News
EnterpriseDB Commercializes Open-Source PostgreSQL
- By John K. Waters
- June 8, 2005
There's a new player in the open-source database game. Startup EnterpriseDB
emerged from stealth mode last month to launch the first public beta of its
flagship product, a PostgreSQL-based database management system: EnterpriseDB
2005.
With EDB2005, the company set out to improve on the venerable open-source DBMS
with enterprise-targeted features, including compatibility with many applications
written for Oracle and SQL Server databases. This capability is implemented
through compatible SQL syntax, data types, triggers and native stored procedures.

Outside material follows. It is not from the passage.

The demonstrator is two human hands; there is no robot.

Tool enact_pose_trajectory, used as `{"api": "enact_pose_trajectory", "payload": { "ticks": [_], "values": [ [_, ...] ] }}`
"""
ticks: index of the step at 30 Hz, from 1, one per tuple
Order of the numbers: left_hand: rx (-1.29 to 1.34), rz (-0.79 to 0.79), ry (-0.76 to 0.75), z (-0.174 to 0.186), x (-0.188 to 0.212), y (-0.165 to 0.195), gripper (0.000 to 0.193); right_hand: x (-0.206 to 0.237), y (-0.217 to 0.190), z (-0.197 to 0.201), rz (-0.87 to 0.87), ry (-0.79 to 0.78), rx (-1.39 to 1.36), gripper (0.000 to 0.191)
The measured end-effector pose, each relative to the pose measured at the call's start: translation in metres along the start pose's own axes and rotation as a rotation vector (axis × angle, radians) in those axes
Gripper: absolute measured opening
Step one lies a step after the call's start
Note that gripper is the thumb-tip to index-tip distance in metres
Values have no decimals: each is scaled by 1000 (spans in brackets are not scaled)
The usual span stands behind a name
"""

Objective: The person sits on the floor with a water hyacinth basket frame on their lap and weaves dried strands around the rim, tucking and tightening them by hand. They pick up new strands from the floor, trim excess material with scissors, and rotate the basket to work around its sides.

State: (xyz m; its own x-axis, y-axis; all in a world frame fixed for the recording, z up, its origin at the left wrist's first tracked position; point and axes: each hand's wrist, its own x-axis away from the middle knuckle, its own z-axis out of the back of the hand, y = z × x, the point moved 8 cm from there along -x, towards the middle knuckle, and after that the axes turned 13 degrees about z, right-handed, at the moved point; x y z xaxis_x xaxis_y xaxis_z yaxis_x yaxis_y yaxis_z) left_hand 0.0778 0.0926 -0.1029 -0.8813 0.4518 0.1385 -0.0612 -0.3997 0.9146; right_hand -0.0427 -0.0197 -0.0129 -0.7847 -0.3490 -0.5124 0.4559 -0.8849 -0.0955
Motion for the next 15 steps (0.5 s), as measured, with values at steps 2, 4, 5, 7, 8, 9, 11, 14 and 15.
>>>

PostgreSQL offers an alternative to other open-source systems, such as MySQL
and Firebird, and competes with proprietary systems venders such as Oracle,
Sybase, IBM and Microsoft.
The open-source DBMS has been around in one form or another for about 20 years.
It emerged from the POSTGRES project, a database research project directed by
Michael Stonebraker at the University of California at Berkeley in the mid-1980s.
Stonebraker had also lead the groundbreaking INGRES (Interactive Graphics and
Retrieval System) project, which, along with System R from IBM, revolutionized
database systems by allowing data to be accessed through a high-level language.
(POSTGRES stands for post-INGRES.)
In the early 1990s, the POSTGRES project ended at Berkeley, but the school
had released the system under the BSD license, which allowed open-source developers
to continue developing it. In 1994, two Berkeley graduate students, Andrew Yu
and Jolly Chen, added a SQL language interpreter to Postgres, which eventually
lead to a renaming of the project: PostgreSQL.
"It's great technology," says Andy Astor, CEO and co-founder of EnterpriseDB,
"but it's never had a phone number."
In fact, EnterpriseDB isn't the first company to offer a commercial version
of PostgreSQL. Earlier this year, GreenPlum began using PostgreSQL to build
a database optimized for large-scale analytics. Also earlier this year, Pervasive
Software began offering support services for the database.
IBM released its Cloudscape Java embedded DB to open source last year. Computer
Associates did the same with its Ingres database. And Sun Microsystems has said
that it will offer an open-source database called SunDB.
But all of that is good news to Astor. "Now that mainstream companies
understand that open source is not about software with no cost, but actually
about getting better-quality software, they are very interested in exploring
their options," he says.
Astor believes that the software industry is now in the midst of a fundamental
shift around open source. "We’re seeing the beginning of a series
of new business models," he says, "of which EDB2005 is one. Today
you’ve got an open-source base that is absolutely fantastic in terms of
the quality of the code, the cost of the acquisition of that code and the breadth
of the skill sets, because so many have worked on it. Commercial entities are
building on top of that base and delivering products with a cost structure and
within a time frame that simply wasn’t possible before."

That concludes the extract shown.